L’indirizzo tu lo sai, dimmi solo se è oggi, domani oppure mai……

41 pensieri su “Accademia Dei Gerundi

  1. Tu sarai il più bono e il più bel gambero della tavola, piccola. :-) Ma mica so se sia il caso di condirti con ‘n filo d’olio extravergine! Me sa che basta quello de semi. :-D

    Vany, io l’ho capito che ti piaccio.

    Te vedo come t’aggiti.

    Me pari ‘na piovra.

    Nun te stai ferma ‘n att’mo.

    Nun te preoccupà.

    Sarò dolce.

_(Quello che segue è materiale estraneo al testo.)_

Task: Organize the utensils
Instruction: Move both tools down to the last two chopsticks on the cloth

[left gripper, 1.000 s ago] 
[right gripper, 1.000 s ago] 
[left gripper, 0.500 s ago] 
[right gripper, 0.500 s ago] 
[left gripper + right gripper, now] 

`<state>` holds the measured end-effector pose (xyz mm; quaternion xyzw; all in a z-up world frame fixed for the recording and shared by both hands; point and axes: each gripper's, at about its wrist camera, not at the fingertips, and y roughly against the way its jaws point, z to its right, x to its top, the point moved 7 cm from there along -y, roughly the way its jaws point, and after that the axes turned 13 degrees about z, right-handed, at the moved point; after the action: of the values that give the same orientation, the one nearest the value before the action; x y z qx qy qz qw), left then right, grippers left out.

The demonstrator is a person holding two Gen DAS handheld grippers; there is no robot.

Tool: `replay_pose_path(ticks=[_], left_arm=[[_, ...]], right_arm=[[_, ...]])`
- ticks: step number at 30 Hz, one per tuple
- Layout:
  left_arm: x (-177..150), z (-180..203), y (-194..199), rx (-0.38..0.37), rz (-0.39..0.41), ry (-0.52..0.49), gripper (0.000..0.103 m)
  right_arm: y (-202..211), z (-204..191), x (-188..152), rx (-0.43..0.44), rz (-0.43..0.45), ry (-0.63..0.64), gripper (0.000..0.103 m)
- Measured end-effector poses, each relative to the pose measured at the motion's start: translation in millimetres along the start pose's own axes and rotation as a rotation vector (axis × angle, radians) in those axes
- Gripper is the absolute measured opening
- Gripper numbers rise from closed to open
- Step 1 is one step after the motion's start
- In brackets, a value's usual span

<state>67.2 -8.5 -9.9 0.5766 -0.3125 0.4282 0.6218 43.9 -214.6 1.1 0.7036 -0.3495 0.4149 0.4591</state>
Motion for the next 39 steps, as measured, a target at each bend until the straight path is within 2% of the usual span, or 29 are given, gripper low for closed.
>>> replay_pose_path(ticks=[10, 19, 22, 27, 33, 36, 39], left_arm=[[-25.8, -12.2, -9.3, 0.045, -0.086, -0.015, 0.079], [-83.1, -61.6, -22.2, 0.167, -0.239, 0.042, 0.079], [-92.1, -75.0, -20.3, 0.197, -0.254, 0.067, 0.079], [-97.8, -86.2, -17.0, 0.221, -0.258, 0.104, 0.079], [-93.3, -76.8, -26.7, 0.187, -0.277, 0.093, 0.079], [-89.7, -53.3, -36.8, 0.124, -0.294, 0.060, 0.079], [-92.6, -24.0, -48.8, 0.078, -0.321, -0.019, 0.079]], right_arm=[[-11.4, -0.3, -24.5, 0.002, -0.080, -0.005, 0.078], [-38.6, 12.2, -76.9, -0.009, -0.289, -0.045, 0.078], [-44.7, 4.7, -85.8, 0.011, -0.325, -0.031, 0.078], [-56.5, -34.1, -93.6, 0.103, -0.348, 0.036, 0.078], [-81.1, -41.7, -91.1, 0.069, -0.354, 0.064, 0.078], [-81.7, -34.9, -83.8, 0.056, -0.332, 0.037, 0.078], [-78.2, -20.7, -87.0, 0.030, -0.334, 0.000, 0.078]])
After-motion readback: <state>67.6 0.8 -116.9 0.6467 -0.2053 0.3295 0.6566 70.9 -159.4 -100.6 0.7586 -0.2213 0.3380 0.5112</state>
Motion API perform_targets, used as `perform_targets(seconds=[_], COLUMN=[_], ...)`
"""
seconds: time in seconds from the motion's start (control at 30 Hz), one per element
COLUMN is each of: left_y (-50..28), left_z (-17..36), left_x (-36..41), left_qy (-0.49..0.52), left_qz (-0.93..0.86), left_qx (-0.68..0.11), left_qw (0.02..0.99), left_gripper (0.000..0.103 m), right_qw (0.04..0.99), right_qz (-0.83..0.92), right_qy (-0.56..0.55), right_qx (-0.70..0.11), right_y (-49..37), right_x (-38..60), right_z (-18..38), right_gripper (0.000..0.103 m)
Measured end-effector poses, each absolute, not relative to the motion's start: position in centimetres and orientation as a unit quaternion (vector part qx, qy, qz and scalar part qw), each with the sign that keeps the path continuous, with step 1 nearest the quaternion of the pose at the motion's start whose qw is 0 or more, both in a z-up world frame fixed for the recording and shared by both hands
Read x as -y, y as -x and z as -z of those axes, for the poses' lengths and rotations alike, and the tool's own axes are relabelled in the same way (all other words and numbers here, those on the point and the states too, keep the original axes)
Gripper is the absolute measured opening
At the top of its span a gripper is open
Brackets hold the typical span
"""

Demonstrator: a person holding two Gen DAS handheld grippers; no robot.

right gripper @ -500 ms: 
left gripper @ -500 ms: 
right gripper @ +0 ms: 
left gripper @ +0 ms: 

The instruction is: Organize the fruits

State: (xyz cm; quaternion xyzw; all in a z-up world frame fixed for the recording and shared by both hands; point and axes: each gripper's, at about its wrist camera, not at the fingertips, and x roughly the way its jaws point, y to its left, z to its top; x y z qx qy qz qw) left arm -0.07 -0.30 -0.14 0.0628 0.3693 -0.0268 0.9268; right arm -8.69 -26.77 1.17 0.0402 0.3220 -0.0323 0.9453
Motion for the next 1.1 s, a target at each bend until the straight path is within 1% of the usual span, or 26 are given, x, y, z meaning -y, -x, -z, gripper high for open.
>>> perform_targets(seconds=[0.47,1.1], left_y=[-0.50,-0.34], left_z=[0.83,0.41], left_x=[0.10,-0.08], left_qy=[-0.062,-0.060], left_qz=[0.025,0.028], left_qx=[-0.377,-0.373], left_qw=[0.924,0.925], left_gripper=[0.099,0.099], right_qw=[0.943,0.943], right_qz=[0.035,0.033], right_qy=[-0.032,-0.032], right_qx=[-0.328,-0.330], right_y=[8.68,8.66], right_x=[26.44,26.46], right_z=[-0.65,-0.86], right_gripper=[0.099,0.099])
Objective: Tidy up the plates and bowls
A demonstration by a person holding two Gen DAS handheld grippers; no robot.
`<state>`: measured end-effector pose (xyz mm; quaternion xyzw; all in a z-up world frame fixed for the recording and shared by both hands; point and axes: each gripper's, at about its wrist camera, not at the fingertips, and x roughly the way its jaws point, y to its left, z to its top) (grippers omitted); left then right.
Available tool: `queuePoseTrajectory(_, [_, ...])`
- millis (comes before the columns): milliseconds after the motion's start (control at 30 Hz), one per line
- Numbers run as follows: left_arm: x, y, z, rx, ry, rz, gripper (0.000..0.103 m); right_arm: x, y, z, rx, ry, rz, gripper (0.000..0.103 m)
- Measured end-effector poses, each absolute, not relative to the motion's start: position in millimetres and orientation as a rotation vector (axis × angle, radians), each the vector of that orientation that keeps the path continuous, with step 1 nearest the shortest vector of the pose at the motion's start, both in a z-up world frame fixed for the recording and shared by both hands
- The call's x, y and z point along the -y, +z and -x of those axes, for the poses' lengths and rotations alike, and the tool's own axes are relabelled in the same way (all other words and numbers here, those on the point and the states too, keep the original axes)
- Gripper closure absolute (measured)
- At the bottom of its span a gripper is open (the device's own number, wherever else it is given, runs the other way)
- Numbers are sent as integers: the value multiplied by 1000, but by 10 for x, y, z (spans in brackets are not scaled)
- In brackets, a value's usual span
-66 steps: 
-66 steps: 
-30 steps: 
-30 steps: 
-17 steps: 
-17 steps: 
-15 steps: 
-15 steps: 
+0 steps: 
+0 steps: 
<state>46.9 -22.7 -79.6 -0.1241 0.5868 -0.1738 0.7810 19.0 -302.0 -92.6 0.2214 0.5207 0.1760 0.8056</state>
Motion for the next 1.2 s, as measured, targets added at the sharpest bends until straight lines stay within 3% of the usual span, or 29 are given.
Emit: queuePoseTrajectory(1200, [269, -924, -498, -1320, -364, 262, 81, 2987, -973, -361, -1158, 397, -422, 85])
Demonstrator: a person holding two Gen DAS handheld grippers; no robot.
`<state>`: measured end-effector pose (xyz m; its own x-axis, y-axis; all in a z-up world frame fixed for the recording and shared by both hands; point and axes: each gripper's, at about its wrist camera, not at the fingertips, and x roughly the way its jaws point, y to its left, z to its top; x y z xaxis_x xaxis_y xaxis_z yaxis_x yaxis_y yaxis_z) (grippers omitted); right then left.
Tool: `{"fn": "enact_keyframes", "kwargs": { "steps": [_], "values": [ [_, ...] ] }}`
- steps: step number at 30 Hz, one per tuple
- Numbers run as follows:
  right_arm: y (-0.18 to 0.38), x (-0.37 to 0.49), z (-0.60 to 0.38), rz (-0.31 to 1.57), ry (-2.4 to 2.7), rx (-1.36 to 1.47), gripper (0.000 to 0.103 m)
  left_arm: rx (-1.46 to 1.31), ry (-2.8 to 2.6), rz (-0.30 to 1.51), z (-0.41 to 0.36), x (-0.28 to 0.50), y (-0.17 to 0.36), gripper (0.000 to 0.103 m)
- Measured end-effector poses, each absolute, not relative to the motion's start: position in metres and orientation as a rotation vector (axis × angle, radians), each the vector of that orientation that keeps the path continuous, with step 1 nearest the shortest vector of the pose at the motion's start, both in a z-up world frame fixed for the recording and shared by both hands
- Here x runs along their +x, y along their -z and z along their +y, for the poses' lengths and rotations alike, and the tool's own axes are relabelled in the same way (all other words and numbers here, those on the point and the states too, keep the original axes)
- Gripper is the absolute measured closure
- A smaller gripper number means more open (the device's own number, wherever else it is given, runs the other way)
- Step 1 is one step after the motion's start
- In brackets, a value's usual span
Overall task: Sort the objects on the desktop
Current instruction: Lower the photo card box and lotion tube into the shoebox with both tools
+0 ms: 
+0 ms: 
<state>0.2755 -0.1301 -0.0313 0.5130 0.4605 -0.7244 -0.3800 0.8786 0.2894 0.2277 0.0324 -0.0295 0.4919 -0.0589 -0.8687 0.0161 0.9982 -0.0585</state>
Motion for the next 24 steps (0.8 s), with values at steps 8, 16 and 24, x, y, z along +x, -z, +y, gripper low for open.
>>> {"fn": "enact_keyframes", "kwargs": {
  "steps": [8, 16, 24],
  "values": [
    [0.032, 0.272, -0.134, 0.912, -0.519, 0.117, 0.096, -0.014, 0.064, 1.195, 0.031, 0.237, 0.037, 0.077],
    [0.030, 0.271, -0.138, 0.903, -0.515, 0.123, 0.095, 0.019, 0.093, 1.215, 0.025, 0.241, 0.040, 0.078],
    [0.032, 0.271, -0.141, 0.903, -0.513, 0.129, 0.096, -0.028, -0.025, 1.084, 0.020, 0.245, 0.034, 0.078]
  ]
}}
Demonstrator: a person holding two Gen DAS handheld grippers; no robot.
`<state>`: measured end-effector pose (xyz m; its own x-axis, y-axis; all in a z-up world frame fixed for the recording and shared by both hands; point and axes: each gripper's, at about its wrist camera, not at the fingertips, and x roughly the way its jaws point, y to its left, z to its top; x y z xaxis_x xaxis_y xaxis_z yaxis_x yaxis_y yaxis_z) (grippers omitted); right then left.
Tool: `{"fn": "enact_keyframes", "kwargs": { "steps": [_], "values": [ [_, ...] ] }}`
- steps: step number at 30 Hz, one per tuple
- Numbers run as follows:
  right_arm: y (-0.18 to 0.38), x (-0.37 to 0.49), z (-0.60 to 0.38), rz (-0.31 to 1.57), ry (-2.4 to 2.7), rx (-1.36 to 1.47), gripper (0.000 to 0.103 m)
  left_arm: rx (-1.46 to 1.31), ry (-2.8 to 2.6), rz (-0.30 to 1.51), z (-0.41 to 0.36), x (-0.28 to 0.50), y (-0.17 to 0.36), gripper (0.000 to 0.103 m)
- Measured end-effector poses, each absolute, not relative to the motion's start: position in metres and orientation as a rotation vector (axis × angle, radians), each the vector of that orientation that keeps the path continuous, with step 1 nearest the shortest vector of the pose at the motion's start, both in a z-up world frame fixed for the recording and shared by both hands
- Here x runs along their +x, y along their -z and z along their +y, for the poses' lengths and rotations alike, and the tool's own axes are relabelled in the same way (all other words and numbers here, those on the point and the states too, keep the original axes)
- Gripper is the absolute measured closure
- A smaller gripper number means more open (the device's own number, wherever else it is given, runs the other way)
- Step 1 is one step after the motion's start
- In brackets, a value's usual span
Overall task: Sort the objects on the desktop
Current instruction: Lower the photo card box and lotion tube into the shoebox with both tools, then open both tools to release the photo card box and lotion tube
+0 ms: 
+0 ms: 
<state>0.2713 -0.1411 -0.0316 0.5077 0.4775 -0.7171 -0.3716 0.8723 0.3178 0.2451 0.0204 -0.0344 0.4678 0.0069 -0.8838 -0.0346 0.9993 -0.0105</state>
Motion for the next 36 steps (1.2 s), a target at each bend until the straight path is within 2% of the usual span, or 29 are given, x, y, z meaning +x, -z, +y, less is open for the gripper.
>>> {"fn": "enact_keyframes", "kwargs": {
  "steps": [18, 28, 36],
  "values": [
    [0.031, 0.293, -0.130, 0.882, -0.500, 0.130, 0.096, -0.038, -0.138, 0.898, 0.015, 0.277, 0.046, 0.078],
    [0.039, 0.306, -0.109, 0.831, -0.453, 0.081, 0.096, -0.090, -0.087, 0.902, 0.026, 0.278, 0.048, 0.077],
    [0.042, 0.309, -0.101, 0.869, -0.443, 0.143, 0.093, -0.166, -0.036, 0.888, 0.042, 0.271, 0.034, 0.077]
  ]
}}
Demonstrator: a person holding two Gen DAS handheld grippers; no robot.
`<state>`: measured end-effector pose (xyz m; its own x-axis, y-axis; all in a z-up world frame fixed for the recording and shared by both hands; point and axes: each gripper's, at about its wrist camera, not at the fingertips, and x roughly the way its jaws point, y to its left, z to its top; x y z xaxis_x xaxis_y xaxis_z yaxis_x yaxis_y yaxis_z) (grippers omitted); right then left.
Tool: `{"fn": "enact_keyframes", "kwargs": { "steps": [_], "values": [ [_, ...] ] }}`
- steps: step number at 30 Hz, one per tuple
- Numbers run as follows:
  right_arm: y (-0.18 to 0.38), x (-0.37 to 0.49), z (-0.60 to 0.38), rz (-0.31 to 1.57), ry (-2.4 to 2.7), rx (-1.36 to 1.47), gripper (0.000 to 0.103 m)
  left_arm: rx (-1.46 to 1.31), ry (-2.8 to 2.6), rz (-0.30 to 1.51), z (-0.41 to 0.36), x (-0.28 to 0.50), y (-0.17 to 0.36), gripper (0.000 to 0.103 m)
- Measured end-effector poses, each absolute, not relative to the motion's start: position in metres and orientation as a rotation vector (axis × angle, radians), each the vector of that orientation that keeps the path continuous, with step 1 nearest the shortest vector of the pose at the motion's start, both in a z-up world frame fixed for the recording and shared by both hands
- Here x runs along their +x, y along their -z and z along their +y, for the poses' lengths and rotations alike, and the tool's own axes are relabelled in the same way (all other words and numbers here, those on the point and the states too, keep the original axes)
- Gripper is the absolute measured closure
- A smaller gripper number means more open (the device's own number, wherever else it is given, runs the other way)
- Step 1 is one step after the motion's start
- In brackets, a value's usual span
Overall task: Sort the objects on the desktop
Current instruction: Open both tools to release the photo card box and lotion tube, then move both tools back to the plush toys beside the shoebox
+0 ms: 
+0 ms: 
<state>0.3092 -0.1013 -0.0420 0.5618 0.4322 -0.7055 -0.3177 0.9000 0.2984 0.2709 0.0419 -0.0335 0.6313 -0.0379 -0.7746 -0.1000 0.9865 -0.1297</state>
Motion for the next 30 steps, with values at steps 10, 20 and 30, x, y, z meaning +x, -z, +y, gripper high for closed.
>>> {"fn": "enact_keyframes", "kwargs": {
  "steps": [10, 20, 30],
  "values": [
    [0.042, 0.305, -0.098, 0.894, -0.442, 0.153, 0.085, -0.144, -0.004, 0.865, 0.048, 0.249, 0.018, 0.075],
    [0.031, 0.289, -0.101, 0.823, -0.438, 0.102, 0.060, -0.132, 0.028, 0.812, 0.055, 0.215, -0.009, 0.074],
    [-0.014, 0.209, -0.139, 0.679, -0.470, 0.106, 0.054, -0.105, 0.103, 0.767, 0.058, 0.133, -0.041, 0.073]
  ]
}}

Certo, come no.

    Ma per l’anima, adesso spojate o te assicuro che qua sotto scoppia ‘nu casino.

    ^_____*

  2. Piccola Fata

    Le tue piccole labbra

    Così mute, così silenti su me

    Le tue piccole mani

    che piangono delizie

    Le tue piccole piccole mani

    che asciugano le lacrime

    del mio grande cuore confuso

    Ti voglio così bene

    Ti voglio così tanto, così bene

    Ti amo e non l’hai capito

    Ti amo e non m’hai accettato

    Un mostro rimango ai tuoi occhi

    Ma ti voglio bene davanti alla tv

    Il tempo passa e non ce la faccio più

    Ma ti voglio, ti voglio Piccola Fata

    Le tue piccole labbra bevono

    tutto il cielo azzurro specchiato

    dentro all’acqua del grande lago

    Le tue piccole mani le desidero

    Ma il tuo babbo ha promesso

    di farmi la pelle se non tengo a posto

    le mie dita di orso allupato

    Il tuo babbo ha già preparato la legnaia

    Però io ti aspetto lo stesso nel fienile stasera

    perché ho bisogno delle tue piccole tettine

    per bermi la vita

    Non lasciarmi da solo in questo blu

    Non lasciarmi in questo immenso senza te

    Non lasciarmi le mani stasera

    che la Luna si spenge dietro alle nuvole

    Non lasciare che mi portino via l’anima

    Non lasciare che il diavolo mi faccia del male

    Non lasciarmi solo perché ti voglio

    Non lasciare che il diavolo bruci la fede

    che io ho in te, Piccola Fata

    Beppe

  3. "non perdere

    la bella parte di vivere

    e quindi mettici l’anima e vivila…vivila."

    (Biagio Antonacci)

    (lungomare di Barletta- Foto mia)

    Buon week end

  4. Ma io che non ho mai censurato

    la misura del mio sentimento,

    tu non lo puoi saper quanto a lungo

    ho sognato di stringerti per la vita

    e coccolarti sull’adulta mia vita

    Strappato colle mani quel crocefisso

    cadente dentro ai tuoi bianchi seni,

    io per te l’ho baciato e adorato

    nascondendo la prima lacrima

    vergine, al tuo sguardo sì severo

    già perso altrove forse per altro

    amore

    Non c’è che questa strada

    tra bassi casamenti e botteghe oscure,

    e all’opposto lato solo scheletri d’alberi

    di sinistri rami tesi all’infinito

    Non c’è che quest’amore

    così presto rinnegato, Bambina!

  5. Guarda Vany, se mi prometti la signorina che hai postato da me scappo subito ovunque tu sia! ;-D)))
    No, daì… vengo pure per gustare queste bontà che prepari :-) )
    Aloha

  6. accademia anche di rime a quanto leggo ! :) meraviglia … di carne tremula, appena cotta, scrigno dell’odore di mare ….

    buon week end Vany *

  7. Ahahahah bellina bellina Vany questa ricetta poetizzata:) Deve essere buono anche il risultato finale scommetto. Bacioni. Ciao.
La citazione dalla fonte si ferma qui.